Mas nas longas noites de insónia em que choro a vida que quase perdi, dou por mim a pensar no meu egoísmo. E sinto que não posso mais ser um estorvo, um obstáculo na tua vida.
Tu já não me queres, e eu com mágoa aceito dar-te a tua liberdade.
Encontra outra mulher que te possa dar a felicidade que mereces, eu ficarei aqui, lutando e gritando por cada centímetro que ultrapasso. A Fernanda aceita viver aqui em casa, os miúdos também gostam dela e tu serás uma visita sempre bem-vinda.
Foi um momento de silêncio, Artur não sabia o que dizer. Olhou para a mulher, respirou fundo e respondeu:
- Na verdade o teu acidente foi doloroso, para todos nesta família. Não quero ser hipócrita, eu sofri e continuo a sofrer por ti, ou por mim? Já nem sei. Mas uma coisa aconteceu. Naquela noite em que estive na sala de espera do Hospital aguardando a opinião os médicos, naquela noite negra e fria eu encontrei o Artur que não conhecia.
E acredita, ainda hoje aquele encontro imprevisto, no qual a realidade foi mais forte que a utopia, não sei se o Artur que tu conheceste era melhor ou pior daquele que aqui está ao teu lado. Mas diferente, isso é verdade.
Eu apaixonei-me pela Maria da Graça que conheci, numa tarde quase noite, só numa paragem do autocarro, abrigada da chuva e tremendo com os trovões e com a luz dos relâmpagos.
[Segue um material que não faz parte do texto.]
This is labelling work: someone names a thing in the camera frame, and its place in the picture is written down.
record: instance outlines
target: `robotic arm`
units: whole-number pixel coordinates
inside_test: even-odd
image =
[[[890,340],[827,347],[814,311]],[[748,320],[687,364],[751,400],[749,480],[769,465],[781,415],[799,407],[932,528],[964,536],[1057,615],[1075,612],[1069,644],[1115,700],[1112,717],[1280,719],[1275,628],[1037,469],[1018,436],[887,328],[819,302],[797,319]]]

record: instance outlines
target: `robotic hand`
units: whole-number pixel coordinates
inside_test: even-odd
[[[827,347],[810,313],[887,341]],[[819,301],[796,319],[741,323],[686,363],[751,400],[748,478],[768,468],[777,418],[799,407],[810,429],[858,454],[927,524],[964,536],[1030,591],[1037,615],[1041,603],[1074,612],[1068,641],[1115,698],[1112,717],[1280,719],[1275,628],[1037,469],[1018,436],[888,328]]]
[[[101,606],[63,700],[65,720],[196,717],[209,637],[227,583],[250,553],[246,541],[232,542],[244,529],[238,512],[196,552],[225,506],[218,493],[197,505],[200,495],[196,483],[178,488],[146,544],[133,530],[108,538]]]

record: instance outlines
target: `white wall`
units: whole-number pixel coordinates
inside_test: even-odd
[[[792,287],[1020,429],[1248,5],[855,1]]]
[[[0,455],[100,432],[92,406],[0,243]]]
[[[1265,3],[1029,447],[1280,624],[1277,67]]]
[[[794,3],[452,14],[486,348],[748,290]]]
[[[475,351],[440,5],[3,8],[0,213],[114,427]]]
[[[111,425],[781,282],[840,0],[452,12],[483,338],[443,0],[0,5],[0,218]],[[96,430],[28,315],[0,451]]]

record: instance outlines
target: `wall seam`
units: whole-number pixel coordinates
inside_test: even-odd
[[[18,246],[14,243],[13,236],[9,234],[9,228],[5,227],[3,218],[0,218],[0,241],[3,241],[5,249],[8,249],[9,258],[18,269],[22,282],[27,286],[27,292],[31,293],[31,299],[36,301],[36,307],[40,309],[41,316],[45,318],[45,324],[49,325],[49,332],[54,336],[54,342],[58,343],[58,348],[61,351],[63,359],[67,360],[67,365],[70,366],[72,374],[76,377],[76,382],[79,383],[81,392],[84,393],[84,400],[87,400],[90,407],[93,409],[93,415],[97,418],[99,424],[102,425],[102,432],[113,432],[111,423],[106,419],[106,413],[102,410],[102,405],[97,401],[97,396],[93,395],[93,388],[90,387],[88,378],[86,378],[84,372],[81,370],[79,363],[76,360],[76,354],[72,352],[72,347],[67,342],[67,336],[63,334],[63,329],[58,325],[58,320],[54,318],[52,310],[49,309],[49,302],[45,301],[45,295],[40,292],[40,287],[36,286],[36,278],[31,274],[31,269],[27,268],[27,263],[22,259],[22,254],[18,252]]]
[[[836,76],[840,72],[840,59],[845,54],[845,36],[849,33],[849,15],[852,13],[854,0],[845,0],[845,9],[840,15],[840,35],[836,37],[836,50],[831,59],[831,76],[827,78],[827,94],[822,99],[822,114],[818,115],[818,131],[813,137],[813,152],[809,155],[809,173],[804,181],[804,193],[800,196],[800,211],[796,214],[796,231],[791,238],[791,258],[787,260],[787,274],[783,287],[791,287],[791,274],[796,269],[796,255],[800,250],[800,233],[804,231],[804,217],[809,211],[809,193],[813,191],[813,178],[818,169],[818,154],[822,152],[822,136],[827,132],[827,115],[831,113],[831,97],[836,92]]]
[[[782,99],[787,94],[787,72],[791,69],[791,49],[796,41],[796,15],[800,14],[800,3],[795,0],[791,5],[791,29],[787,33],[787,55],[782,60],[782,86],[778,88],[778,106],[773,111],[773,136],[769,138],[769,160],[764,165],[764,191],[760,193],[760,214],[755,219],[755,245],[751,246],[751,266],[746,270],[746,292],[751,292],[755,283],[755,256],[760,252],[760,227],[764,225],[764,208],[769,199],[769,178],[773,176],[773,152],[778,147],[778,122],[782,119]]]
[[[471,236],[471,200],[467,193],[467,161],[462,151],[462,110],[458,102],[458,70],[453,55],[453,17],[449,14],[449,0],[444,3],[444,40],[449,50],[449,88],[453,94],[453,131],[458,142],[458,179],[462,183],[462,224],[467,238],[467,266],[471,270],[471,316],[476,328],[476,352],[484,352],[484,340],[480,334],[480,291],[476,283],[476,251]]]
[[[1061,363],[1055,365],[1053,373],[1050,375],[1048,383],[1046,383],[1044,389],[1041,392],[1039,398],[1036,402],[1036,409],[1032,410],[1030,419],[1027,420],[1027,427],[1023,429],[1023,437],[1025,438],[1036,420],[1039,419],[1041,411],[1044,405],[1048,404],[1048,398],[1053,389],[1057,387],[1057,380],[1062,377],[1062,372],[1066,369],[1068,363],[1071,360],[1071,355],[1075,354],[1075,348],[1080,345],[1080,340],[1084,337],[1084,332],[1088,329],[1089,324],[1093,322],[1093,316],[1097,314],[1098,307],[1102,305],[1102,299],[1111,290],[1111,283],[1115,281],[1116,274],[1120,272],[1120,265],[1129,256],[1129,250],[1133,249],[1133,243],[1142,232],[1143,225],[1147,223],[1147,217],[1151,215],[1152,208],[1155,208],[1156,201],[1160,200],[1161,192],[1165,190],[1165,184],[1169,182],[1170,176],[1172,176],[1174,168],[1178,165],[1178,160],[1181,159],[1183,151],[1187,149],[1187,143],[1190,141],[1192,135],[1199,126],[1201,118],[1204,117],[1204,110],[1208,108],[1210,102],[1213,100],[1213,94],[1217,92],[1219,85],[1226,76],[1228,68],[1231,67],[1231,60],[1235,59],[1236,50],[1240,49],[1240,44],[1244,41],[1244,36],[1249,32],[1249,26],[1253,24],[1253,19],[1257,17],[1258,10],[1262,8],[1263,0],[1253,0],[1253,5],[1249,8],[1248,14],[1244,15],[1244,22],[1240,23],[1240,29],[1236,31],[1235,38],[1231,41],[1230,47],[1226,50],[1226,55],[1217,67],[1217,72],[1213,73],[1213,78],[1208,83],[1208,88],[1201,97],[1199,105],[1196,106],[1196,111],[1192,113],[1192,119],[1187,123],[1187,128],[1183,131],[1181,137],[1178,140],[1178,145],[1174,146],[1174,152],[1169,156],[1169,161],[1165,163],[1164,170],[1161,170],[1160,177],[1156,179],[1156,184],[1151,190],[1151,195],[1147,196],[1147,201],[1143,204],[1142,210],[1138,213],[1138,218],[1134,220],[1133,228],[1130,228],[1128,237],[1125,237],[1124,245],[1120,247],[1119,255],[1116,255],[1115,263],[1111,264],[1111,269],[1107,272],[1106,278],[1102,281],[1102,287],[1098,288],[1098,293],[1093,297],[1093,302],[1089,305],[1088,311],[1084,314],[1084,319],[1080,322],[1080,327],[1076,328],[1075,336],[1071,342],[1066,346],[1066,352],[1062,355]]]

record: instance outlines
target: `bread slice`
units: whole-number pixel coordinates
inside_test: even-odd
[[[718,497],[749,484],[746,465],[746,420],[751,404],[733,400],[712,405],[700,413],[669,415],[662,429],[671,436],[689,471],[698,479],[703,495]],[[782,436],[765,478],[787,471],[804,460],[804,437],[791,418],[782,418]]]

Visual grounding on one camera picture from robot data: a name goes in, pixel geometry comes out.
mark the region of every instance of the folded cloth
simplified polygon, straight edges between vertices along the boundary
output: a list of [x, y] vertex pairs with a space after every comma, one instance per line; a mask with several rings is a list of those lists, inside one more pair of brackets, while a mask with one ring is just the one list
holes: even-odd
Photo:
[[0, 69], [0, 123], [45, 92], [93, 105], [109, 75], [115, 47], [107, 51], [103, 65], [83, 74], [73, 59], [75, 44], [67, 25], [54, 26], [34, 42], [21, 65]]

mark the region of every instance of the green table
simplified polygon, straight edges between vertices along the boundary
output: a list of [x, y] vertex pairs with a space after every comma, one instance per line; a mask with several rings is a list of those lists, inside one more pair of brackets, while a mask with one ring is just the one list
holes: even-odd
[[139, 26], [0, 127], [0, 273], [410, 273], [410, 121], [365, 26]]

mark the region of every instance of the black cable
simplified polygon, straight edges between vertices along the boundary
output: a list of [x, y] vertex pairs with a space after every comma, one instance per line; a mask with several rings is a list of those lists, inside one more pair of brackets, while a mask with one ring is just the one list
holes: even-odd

Eu era jovem inexperiente e pouco ousado. Mas deixei-me prender nos teus olhos que mostravam medo e ao mesmo tempo me desafiavam. E apaixonei-me.
Tu foste a primeira e única mulher da minha vida.
Mas naquela noite escura e fria no hospital, eu olhei para um espelho e tremi. Naquele momento de ansiedade sentia que a minha vida nunca mais seria a mesma, e afinal o Artur jovem alegre e ingénuo da paragem do autocarro desaparecera e era agora um homem triste e vencido.
Envelheci dez anos naquelas horas difíceis. Dez anos em que não vivi.
Sabes qual o maior medo deste tempo de provações? É que tenha perdido o gosto de amar. De amar uma mulher. De me dar sem reservas e partilhar o amor. E esse medo tolheu-me os passos e nunca mais me deixou em paz.
O Artur que tu conheceste estaria nos teus braços, desafiando as dores e as angústias. Mas o Artur de hoje é mais frio, tem medo, tem dúvidas e anda perdido pela vida.
Aproximou-se da mulher, ajeitou-lhe a roupa, limpou-lhe as lágrimas que ela não conseguira suster, fez uma carícia e uma promessa:
- Dá-me algum tempo, sou eu que preciso de ajuda para ultrapassar estes momentos.
O Artur de antigamente já não existe, hoje é preciso dar sentido ao homem em que ele se transformou.
Tu não mereces fingimento e eu não me posso dar. Há qualquer coisa que me atormenta e me consome. Não é uma questão física tua ou minha, é uma falha, mais uma fenda, que ameaça destruir o meu pensamento. O meu coração está frio, bate cada vez mais devagar.